Neurological sequelae following LYMErix vaccination.

Journal of the Peripheral Nervous System
Volume 9 Issue 3 Page 165 - September 2004

Norman Latov, Anita T. Wu, Russell L. Chin, Howard W. Sander, Armin Alaedini, Thomas H. Brannagan III (2004)

Neuropathy and cognitive impairment following vaccination with the OspA protein of Borrelia burgdorferi

Journal of the Peripheral Nervous System 9 (3), 165-167.
doi:10.1111/j.1085-9489.2004.09306.x

Neurological syndromes that follow vaccination or infection are often attributed to autoimmune mechanisms. We report six patients who developed neuropathy or cognitive impairment, within several days to 2 months, following vaccination with the OspA antigen of Borrelia burgdorferi.

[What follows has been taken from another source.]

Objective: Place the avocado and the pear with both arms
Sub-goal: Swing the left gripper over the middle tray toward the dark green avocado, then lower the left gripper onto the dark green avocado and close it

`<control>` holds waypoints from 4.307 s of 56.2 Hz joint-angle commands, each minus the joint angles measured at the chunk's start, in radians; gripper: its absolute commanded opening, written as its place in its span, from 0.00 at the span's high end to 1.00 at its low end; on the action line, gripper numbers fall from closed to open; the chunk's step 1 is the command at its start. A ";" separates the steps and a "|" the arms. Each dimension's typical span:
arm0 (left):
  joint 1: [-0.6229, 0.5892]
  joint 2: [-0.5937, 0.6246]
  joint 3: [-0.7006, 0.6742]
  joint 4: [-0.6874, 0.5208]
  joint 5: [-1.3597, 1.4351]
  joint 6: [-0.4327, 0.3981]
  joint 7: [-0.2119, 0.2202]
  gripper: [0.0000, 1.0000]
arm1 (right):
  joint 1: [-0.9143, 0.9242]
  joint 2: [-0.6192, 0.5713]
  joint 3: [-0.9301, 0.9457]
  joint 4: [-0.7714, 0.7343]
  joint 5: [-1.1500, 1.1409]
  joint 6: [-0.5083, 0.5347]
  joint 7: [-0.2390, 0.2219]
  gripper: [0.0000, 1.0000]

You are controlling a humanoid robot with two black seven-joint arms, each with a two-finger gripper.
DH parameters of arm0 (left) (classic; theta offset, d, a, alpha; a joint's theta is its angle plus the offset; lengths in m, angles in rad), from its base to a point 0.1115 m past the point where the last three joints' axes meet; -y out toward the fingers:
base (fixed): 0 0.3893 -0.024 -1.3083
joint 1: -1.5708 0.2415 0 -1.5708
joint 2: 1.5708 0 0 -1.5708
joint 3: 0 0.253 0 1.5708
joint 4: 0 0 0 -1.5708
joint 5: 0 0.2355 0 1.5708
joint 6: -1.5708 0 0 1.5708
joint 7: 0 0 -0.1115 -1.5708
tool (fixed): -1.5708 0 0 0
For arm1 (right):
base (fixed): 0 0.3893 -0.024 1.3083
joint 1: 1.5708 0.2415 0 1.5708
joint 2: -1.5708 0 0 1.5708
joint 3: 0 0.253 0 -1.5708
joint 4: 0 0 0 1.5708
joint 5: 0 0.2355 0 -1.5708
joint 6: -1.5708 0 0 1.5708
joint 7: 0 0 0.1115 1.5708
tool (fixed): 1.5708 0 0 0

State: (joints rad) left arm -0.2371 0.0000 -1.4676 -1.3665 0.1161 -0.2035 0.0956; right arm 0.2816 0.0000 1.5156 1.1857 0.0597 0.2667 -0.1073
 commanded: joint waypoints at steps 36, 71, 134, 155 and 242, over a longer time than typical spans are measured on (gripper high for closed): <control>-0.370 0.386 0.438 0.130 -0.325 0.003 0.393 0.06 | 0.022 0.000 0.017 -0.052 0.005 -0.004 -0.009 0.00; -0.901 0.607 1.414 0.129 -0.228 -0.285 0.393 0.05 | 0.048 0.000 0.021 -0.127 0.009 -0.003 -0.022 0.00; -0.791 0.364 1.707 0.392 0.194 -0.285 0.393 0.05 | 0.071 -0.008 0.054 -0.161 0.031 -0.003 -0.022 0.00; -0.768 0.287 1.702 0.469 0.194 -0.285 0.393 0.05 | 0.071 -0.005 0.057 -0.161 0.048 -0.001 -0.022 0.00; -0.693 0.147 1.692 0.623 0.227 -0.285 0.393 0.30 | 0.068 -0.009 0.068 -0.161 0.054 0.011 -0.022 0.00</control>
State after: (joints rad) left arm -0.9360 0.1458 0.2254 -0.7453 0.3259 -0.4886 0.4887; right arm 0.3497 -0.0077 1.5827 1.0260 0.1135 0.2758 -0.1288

Two of the patients developed cognitive impairment, one chronic inflammatory demyelinating polyneuropathy (CIDP), one multifocal motor neuropathy, one both cognitive impairment and CIDP, and one cognitive impairment and sensory axonal neuropathy. The patients with cognitive impairment had T2 hyperintense white matter lesions on magnetic resonance imaging. The similarity between the neurological sequelae observed in the OspA-vaccinated patients and those with chronic Lyme disease suggests a possible role for immune mechanisms in some of the manifestations of chronic Lyme disease that are resistant to antibiotic treatment.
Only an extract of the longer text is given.